(Dataset records)

****************************************

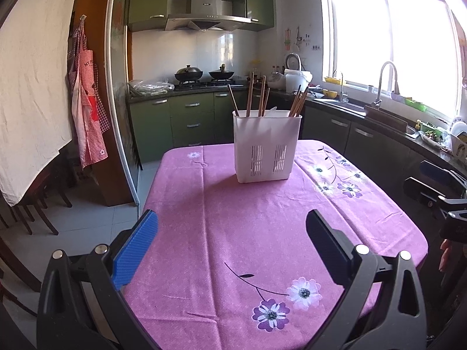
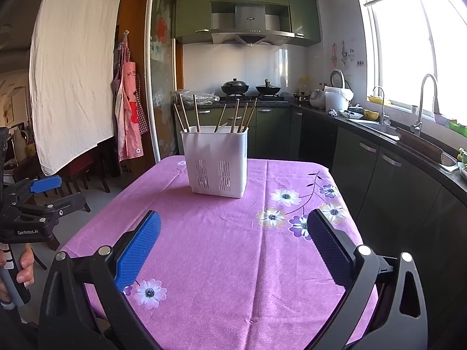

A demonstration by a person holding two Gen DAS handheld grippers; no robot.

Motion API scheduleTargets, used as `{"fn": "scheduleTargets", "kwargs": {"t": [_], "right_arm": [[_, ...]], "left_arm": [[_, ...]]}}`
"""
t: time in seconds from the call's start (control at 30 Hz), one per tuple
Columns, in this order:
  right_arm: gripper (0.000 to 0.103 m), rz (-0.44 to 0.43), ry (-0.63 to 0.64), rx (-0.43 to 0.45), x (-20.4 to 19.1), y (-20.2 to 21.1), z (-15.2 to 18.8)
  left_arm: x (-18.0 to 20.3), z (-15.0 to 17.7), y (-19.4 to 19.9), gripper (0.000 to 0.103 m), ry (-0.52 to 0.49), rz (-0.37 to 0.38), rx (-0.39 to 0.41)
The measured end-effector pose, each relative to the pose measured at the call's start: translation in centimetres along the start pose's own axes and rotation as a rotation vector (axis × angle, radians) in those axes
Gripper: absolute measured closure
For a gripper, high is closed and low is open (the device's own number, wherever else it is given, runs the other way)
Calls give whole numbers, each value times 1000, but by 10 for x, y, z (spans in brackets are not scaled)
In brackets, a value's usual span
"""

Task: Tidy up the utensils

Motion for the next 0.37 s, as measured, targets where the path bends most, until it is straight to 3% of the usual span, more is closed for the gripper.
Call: {"fn": "scheduleTargets", "kwargs": {"t": [0.2, 0.37], "right_arm": [[5, -2, -6, -7, 2, -3, 0], [5, 1, -10, -21, 6, -11, 2]], "left_arm": [[-1, 0, -8, 7, -18, -42, -22], [-2, 5, -21, 7, -19, -34, -52]]}}
Point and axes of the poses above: each gripper's, at about its wrist camera, not at the fingertips, and y roughly against the way its jaws point, x to its right, z to its underside, the point moved 9 cm from there along -y, roughly the way its jaws point, and after that the axes turned 15 degrees about -z, right-handed, at the moved point
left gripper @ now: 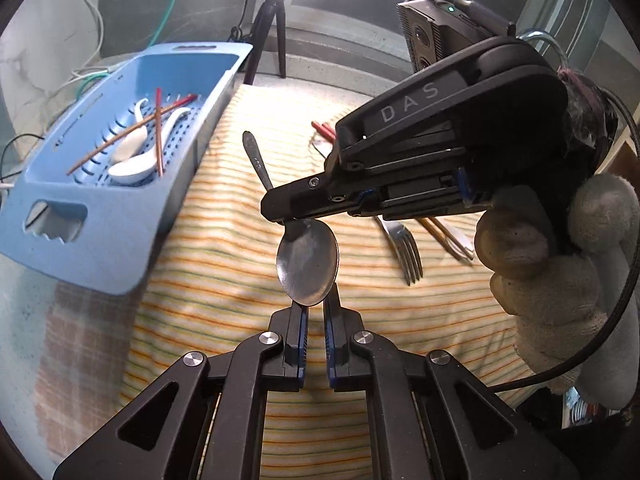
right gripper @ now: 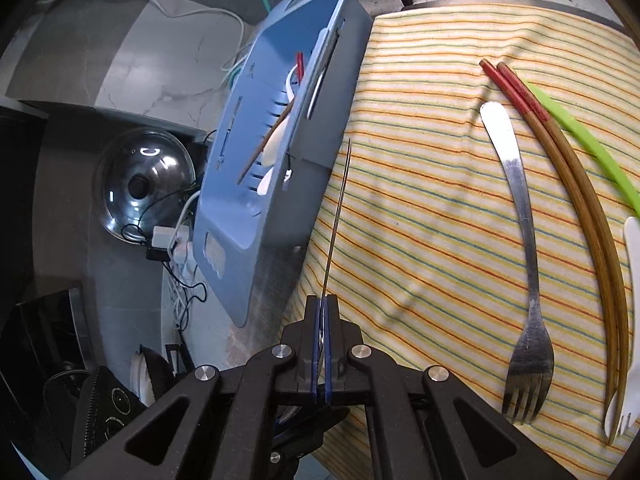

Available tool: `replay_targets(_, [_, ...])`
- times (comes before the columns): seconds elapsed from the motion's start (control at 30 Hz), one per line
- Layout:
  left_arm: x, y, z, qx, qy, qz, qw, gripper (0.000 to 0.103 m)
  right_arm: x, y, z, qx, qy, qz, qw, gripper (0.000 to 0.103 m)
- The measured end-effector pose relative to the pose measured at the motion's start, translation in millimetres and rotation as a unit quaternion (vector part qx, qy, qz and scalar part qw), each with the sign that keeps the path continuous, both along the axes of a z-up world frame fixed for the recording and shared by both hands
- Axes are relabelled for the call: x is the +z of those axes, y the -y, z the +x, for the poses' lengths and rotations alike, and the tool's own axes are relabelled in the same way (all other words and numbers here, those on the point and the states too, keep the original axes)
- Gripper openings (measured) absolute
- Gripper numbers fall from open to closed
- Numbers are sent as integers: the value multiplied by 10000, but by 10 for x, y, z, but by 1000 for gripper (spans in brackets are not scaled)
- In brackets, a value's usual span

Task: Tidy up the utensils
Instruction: 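Lift the metal spoon into the blue basket and open the left gripper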

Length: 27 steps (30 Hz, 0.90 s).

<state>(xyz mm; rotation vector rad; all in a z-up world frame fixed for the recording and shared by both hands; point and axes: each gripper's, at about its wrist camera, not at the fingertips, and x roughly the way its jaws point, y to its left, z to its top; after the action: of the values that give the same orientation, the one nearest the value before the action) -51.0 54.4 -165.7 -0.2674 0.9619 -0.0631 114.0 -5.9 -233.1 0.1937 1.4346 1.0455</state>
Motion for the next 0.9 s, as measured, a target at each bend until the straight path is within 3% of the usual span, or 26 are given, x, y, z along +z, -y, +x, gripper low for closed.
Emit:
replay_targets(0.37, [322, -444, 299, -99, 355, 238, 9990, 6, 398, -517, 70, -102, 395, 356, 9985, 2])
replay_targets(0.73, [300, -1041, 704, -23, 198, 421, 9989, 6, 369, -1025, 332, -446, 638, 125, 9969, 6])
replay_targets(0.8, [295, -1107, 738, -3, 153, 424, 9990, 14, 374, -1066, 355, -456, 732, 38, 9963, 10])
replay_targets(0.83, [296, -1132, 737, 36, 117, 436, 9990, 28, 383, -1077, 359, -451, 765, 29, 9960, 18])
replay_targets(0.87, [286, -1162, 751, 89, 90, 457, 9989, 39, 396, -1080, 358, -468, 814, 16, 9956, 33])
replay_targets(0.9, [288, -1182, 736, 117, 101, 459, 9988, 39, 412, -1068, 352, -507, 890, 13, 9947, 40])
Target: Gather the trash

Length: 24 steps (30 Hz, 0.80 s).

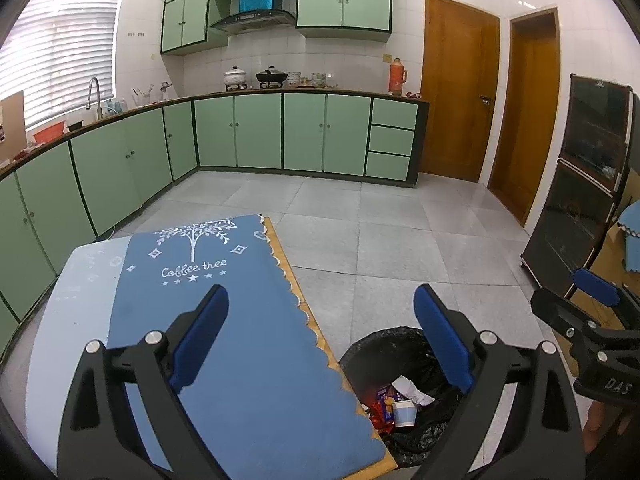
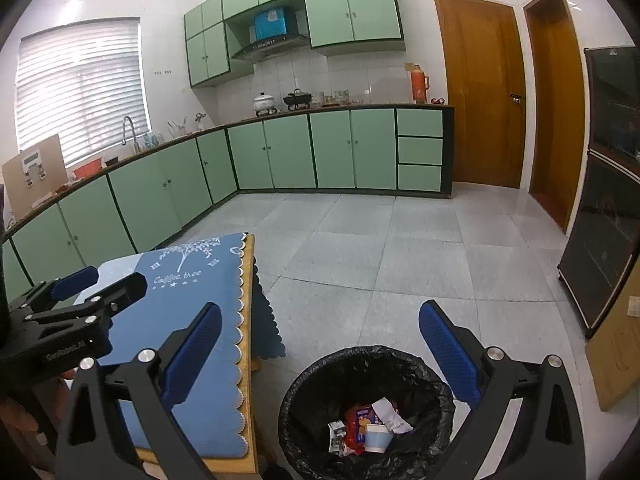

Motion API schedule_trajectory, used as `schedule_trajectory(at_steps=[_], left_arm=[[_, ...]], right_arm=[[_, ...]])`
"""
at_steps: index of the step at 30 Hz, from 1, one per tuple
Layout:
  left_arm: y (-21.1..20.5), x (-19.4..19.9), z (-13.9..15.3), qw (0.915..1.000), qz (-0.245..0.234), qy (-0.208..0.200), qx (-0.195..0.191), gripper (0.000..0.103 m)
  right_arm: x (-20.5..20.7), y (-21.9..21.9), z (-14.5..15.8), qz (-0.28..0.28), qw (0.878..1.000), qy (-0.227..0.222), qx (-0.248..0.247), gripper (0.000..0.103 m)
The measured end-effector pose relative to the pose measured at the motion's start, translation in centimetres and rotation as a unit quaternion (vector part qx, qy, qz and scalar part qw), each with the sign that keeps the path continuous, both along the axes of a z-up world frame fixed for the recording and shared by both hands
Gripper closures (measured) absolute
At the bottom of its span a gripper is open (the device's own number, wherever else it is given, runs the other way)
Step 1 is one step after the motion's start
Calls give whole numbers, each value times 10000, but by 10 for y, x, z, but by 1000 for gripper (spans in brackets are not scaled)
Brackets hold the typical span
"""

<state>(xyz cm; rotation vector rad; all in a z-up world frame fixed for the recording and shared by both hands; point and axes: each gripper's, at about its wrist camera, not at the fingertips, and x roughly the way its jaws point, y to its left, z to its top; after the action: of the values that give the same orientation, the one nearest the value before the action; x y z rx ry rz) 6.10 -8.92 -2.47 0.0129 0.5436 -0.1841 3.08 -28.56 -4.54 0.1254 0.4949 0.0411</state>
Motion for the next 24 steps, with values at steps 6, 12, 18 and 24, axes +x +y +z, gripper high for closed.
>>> schedule_trajectory(at_steps=[6,12,18,24], left_arm=[[0,-6,6,10000,-1,-13,32,12],[3,-13,13,9999,19,-106,53,12],[6,-16,15,9999,28,-147,67,12],[7,-18,17,9998,47,-176,63,12]], right_arm=[[-7,2,6,54,10000,-42,-14,6],[-11,5,13,125,9998,-121,-28,6],[-13,7,14,159,9998,-152,-19,6],[-14,7,14,165,9997,-171,-9,6]])
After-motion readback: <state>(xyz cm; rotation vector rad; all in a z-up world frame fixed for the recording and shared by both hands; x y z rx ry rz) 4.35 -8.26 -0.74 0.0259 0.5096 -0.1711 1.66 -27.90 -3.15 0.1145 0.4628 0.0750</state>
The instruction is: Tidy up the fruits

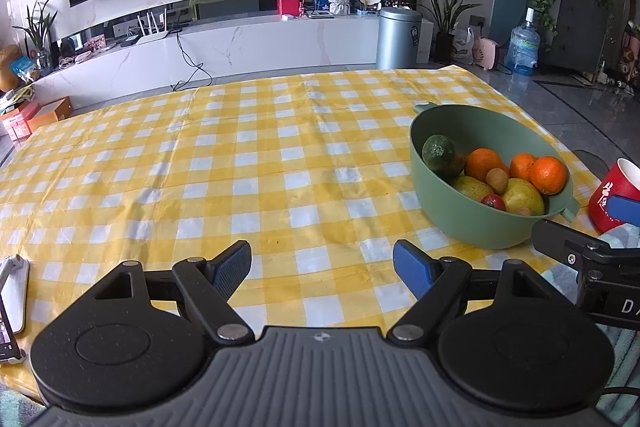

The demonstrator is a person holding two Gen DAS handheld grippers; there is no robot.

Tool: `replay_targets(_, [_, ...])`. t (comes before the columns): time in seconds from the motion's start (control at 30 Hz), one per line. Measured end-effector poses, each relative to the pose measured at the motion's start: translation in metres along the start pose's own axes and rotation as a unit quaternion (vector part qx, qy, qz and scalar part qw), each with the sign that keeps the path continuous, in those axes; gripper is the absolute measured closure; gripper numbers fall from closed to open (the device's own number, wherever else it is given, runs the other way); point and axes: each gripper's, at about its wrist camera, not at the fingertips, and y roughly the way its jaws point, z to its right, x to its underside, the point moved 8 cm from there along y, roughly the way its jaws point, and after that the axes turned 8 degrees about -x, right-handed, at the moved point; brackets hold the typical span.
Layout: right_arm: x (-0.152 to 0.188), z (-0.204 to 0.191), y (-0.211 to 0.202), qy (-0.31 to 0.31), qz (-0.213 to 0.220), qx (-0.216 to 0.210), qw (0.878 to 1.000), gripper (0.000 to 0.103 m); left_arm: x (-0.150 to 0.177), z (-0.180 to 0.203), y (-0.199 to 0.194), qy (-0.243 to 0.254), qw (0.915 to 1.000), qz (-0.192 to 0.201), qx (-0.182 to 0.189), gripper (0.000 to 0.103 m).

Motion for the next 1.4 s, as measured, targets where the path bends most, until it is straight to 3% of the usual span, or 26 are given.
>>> replay_targets(1.4, [0.0008,0.0012,0.0036,0.003,-0.006,-0.006,1.000,0.004,-0.0020,0.0005,-0.0031,0.001,1.0000,-0.003,-0.006,0.009])
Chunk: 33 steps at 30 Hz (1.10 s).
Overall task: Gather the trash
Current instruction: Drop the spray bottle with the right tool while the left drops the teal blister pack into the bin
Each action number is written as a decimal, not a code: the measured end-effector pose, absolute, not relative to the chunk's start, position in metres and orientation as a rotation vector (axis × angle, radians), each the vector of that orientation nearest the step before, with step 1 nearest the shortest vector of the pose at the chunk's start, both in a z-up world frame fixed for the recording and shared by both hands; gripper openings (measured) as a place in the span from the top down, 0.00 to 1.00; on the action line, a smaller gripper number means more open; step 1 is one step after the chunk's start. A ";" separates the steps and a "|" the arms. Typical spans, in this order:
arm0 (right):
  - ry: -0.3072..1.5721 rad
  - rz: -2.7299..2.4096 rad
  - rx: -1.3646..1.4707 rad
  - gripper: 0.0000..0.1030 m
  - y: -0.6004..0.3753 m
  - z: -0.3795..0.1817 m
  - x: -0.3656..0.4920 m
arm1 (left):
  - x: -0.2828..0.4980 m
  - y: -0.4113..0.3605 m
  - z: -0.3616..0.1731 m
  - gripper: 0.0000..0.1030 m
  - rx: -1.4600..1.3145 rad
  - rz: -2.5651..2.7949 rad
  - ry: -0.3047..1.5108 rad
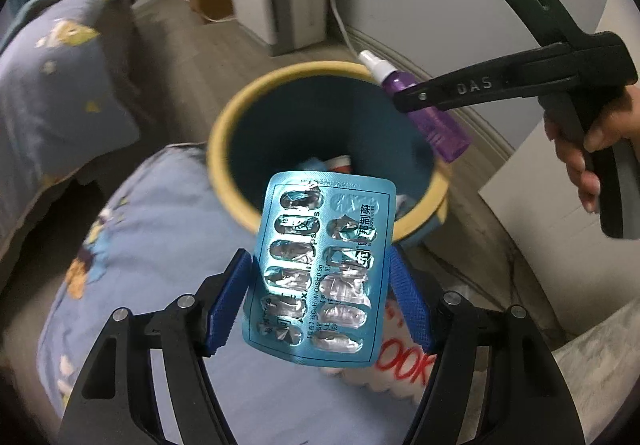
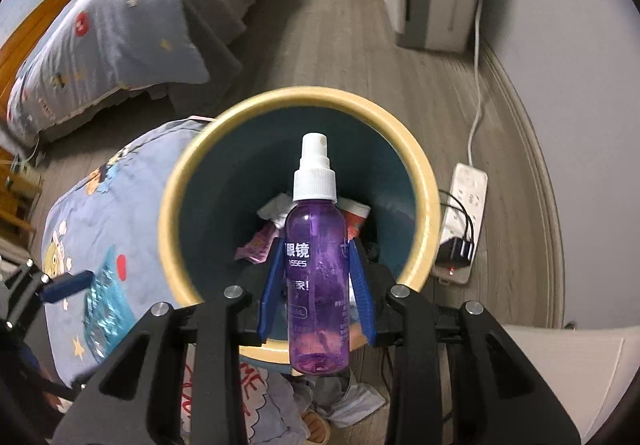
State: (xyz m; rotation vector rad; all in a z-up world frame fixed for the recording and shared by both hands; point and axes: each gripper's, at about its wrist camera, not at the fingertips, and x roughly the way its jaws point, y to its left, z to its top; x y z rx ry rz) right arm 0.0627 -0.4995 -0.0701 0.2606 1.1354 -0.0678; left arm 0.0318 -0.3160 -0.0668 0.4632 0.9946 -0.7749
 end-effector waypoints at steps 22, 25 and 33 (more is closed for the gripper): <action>1.128 -0.150 0.274 0.29 -0.492 -0.095 0.096 | 0.075 -0.315 -0.091 0.11 0.478 -0.704 0.955; 1.133 -0.158 0.275 0.13 -0.494 -0.090 0.094 | 0.070 -0.304 -0.085 0.08 0.455 -0.699 0.945; 1.042 -0.169 0.217 0.05 -0.480 -0.022 0.047 | 0.051 -0.274 -0.043 0.06 0.360 -0.652 0.915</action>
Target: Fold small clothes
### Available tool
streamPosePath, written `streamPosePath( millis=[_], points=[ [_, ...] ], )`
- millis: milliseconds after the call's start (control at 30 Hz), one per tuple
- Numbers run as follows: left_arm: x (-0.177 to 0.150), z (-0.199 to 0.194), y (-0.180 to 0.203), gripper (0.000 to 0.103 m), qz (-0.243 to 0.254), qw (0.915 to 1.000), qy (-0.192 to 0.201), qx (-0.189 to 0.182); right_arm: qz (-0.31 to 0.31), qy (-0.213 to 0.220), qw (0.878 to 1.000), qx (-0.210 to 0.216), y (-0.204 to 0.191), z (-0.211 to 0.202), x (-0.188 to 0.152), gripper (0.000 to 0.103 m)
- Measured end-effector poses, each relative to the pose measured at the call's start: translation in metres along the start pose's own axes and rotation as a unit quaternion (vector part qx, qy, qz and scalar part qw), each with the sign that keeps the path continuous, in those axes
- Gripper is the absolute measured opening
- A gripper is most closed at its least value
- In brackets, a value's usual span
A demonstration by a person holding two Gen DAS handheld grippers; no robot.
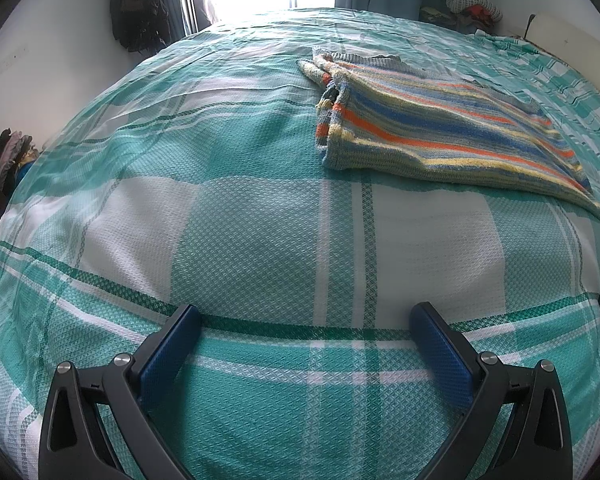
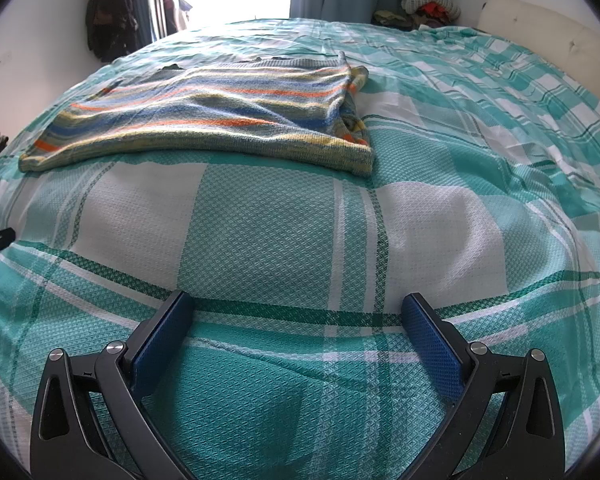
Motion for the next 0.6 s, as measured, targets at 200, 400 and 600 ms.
streamPosePath(
  millis=[200,400,600],
  points=[
    [0.0000,0.0002,0.0001,0.103,0.000,1.0000,0.000,0.000,0.000,0.000,1.000,0.000,-0.0001,0.0002,-0.0001,0.102],
    [-0.0002,0.0004,0.0002,0.103,0.000,1.0000,0.000,0.001,0.000,0.000,1.000,0.000,-0.0003,0.0002,-0.0002,0.102],
    [-0.0002,0.0011,-0.0007,0.103,0.001,1.0000,0.000,0.001,0.000,0.001,1.000,0.000,-0.0004,0.0004,-0.0003,0.102]
  ],
)
Point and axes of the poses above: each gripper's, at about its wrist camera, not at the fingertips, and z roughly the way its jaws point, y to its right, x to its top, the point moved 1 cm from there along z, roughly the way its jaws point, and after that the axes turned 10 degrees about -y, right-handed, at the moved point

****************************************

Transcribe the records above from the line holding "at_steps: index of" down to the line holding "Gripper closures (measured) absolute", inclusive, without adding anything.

• Result for this exercise:
at_steps: index of the step at 30 Hz, from 1, one per tuple
Layout:
  left_arm: y (-21.1..20.5), x (-19.4..19.9), z (-13.9..15.3), qw (0.915..1.000), qz (-0.245..0.234), qy (-0.208..0.200), qx (-0.195..0.191), gripper (0.000..0.103 m)
  right_arm: x (-20.5..20.7), y (-21.9..21.9), z (-14.5..15.8), qz (-0.28..0.28), qw (0.878..1.000), qy (-0.227..0.222), qx (-0.248..0.247), gripper (0.000..0.103 m)
The measured end-effector pose relative to the pose measured at the motion's start, translation in centimetres and rotation as a unit quaternion (vector part qx, qy, qz and scalar part qw), each with the sign that keeps the path continuous, both along the axes of a z-up world frame fixed for the recording and shared by both hands
Gripper closures (measured) absolute

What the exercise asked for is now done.